Given the material below, output exactly the lines from the line with "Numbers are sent" to the line with "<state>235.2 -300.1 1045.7", both ends included, and no other lines.

> [Available records]
[Start of section]

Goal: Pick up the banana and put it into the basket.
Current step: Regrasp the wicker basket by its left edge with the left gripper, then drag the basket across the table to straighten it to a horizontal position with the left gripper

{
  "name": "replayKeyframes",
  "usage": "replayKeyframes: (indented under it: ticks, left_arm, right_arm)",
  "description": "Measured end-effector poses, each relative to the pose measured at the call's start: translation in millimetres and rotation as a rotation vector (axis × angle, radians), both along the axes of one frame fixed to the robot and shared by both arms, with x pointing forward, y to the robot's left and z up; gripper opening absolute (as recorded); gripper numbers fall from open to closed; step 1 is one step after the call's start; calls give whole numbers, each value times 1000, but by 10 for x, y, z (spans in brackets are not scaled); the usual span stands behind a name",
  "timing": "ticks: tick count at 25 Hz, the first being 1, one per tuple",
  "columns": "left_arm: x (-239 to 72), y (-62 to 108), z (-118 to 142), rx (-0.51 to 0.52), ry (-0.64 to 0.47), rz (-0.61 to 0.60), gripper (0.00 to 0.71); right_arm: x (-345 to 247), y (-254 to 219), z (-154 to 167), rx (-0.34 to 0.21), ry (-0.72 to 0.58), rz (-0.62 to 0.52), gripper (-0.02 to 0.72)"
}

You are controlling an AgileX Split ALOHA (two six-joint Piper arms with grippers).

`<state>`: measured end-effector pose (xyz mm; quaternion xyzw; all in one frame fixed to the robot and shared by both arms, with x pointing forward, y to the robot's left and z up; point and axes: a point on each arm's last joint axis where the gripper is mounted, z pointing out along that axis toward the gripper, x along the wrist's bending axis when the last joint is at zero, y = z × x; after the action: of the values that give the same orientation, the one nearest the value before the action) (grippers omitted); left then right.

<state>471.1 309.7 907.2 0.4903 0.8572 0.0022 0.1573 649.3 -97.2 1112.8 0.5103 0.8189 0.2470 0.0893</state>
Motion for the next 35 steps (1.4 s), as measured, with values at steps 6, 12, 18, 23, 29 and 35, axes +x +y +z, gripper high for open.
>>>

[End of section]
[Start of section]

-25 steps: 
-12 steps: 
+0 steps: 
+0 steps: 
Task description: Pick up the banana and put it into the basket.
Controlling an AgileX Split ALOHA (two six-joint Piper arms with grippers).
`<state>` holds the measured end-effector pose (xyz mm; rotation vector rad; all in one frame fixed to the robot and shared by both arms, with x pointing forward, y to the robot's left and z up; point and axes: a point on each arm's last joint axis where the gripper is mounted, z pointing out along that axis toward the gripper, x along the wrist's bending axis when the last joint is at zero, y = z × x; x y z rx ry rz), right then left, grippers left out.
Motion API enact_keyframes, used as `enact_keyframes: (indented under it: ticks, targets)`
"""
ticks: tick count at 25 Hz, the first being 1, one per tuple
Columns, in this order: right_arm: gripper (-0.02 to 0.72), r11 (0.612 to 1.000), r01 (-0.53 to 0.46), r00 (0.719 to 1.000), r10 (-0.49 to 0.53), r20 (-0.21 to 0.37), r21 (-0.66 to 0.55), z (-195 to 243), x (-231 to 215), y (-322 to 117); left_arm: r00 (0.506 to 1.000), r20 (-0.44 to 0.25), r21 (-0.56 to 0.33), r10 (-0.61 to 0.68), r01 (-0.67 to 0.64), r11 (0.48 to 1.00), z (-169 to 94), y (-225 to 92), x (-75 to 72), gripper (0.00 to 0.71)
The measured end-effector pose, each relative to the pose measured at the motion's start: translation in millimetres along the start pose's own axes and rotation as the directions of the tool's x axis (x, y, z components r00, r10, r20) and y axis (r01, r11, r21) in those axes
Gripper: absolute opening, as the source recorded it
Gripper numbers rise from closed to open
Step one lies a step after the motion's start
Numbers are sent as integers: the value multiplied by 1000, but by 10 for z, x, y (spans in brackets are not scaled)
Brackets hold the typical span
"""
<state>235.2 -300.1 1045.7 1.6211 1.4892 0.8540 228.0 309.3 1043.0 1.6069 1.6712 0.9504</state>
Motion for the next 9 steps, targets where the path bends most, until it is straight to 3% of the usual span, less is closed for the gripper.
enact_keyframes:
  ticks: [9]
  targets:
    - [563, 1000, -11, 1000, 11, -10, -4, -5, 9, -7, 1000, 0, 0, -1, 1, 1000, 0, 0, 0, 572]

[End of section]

> [Result below]
Numbers are sent as integers: the value multiplied by 1000, but by 10 for z, x, y (spans in brackets are not scaled)
Brackets hold the typical span
"""
<state>235.2 -300.1 1045.7 1.6211 1.4892 0.8540 228.0 309.3 1043.0 1.6069 1.6712 0.9504</state>

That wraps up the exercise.